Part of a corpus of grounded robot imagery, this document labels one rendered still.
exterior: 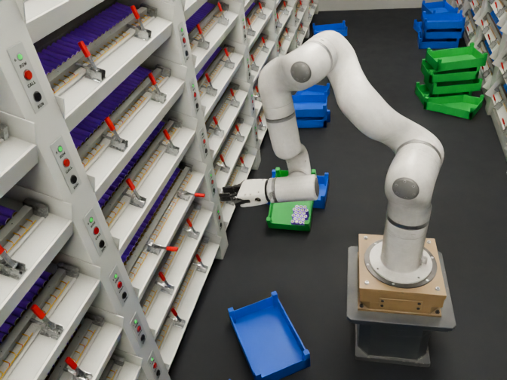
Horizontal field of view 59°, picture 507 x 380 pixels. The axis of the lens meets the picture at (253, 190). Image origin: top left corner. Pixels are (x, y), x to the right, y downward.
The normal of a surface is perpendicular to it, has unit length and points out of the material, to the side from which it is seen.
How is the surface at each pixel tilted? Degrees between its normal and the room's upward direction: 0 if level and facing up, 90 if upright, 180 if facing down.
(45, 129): 90
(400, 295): 90
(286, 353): 0
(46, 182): 90
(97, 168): 21
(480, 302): 0
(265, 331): 0
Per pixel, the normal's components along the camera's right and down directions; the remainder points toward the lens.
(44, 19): 0.94, 0.33
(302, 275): -0.10, -0.79
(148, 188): 0.25, -0.71
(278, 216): -0.18, -0.51
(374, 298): -0.18, 0.62
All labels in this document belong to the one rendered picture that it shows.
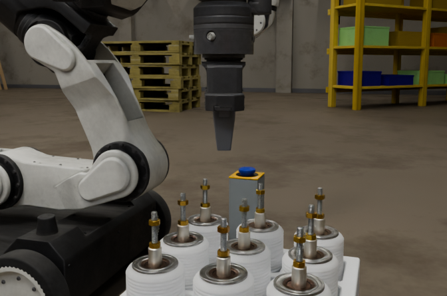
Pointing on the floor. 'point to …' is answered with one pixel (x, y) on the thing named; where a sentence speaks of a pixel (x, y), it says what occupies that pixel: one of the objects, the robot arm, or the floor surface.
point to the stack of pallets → (145, 99)
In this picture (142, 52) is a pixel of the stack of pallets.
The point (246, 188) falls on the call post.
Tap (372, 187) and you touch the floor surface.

·····

ASSIGNED TASK: From the data above, output exactly the lines between the one containing "How is the surface" and the one containing "All labels in", counting both of them.

TASK OUTPUT:
How is the surface at each pixel tilted? Degrees between its normal and the room's upward direction: 0 if level and facing up, 90 if upright, 180 if facing down.
(45, 129): 90
(400, 295): 90
(286, 353): 0
(46, 182): 90
(97, 168): 21
(480, 302): 0
(265, 331): 0
Per pixel, the normal's components along the camera's right and down directions; the remainder points toward the lens.
(44, 19): 0.94, 0.33
(302, 275): -0.10, -0.79
(148, 188): 0.25, -0.71
(278, 216): -0.18, -0.51
(374, 298): -0.18, 0.62
All labels in this document belong to the one rendered picture that it shows.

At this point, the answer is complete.